> **TASK DIRECTIONS**
Retype, character for character, the line containing "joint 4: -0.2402" along with each line after it through the end of the data, and only those.

════════════════

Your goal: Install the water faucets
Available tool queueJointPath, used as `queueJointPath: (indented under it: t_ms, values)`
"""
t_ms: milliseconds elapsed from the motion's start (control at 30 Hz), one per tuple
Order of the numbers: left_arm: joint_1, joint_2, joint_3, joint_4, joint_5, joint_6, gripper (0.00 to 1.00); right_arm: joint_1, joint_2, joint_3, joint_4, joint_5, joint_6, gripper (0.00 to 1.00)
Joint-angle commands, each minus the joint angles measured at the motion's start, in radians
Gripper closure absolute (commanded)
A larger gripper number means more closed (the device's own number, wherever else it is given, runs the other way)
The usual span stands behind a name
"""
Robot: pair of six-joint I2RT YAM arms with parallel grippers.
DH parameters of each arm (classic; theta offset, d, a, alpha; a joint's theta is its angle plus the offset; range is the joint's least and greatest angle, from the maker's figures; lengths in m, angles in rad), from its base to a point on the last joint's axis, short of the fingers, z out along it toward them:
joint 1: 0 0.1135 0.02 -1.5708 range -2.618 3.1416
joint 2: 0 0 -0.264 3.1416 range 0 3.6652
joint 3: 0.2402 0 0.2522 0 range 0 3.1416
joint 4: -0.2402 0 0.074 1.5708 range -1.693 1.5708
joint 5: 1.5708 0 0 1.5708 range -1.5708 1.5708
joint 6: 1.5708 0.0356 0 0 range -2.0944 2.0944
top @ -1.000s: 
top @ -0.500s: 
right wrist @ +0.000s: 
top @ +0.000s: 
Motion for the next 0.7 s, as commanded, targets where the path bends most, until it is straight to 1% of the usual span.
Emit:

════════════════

> **TASK RESULT**
joint 4: -0.2402 0 0.074 1.5708 range -1.693 1.5708
joint 5: 1.5708 0 0 1.5708 range -1.5708 1.5708
joint 6: 1.5708 0.0356 0 0 range -2.0944 2.0944
top @ -1.000s: 
top @ -0.500s: 
right wrist @ +0.000s: 
top @ +0.000s: 
Motion for the next 0.7 s, as commanded, targets where the path bends most, until it is straight to 1% of the usual span.
Emit:

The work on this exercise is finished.